Goal of the exercise: Keep only the lines of the data below that contain "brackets", and copy them.

Input:

-- Opening Marker --

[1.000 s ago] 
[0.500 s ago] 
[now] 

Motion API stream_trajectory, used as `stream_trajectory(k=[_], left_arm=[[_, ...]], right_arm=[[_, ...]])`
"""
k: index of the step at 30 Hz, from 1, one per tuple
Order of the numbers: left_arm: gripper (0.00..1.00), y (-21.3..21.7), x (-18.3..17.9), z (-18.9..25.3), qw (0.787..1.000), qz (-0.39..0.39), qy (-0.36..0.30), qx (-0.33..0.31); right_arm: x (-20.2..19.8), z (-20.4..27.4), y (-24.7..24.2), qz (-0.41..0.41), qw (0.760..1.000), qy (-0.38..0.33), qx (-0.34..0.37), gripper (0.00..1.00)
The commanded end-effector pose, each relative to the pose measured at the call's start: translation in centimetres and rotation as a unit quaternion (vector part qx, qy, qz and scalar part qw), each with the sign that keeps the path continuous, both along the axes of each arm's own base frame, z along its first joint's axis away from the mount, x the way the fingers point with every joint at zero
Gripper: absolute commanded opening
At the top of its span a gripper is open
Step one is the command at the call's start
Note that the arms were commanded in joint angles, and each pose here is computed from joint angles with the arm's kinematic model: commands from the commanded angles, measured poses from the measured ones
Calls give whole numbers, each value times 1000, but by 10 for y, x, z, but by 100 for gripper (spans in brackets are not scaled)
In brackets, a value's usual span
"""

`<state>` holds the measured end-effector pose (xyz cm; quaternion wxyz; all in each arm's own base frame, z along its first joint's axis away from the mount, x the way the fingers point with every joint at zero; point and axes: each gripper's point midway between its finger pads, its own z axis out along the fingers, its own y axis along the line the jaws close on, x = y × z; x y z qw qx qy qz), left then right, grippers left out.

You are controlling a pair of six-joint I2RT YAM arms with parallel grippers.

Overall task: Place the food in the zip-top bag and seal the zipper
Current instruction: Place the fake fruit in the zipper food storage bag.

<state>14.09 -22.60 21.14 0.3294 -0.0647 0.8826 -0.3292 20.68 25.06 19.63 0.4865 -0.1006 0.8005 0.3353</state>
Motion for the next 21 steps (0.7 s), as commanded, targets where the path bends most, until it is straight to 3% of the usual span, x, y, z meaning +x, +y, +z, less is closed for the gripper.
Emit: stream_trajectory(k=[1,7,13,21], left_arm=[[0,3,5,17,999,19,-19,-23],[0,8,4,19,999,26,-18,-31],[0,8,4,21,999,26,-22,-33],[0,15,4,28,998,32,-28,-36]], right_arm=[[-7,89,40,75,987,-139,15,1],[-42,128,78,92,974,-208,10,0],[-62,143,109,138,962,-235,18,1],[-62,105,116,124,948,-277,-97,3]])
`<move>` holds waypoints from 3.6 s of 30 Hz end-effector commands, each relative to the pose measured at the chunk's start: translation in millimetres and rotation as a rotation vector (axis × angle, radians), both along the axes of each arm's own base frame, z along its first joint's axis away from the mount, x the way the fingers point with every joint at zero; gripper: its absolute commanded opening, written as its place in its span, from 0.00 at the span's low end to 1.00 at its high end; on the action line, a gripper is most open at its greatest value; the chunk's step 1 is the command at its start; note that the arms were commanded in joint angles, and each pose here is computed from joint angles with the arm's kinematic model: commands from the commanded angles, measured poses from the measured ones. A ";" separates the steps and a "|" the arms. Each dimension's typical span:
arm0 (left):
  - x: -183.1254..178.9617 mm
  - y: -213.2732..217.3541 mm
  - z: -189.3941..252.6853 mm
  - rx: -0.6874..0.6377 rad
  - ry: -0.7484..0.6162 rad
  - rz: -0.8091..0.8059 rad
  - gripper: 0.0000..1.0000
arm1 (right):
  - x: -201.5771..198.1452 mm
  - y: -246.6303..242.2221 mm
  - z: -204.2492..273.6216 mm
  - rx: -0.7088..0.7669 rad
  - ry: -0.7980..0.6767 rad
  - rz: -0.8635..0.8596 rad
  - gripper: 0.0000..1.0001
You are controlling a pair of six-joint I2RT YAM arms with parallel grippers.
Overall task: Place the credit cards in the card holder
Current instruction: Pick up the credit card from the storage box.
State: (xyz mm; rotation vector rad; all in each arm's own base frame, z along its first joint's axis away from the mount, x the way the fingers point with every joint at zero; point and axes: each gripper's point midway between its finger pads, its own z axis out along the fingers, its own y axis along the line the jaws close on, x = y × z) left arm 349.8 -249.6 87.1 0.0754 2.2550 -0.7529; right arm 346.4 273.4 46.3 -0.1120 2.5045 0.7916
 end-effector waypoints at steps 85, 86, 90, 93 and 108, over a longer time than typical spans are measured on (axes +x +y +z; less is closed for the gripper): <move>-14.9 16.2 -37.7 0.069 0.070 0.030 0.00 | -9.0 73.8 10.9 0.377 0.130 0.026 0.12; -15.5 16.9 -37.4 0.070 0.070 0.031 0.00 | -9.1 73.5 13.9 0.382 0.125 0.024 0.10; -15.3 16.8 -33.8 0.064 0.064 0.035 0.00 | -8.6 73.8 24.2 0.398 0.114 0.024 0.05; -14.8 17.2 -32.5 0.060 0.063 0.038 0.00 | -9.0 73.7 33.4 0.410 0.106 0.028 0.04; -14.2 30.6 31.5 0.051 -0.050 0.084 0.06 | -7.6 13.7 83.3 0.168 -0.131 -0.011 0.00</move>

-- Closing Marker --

Exercise response:
Calls give whole numbers, each value times 1000, but by 10 for y, x, z, but by 100 for gripper (spans in brackets are not scaled)
In brackets, a value's usual span

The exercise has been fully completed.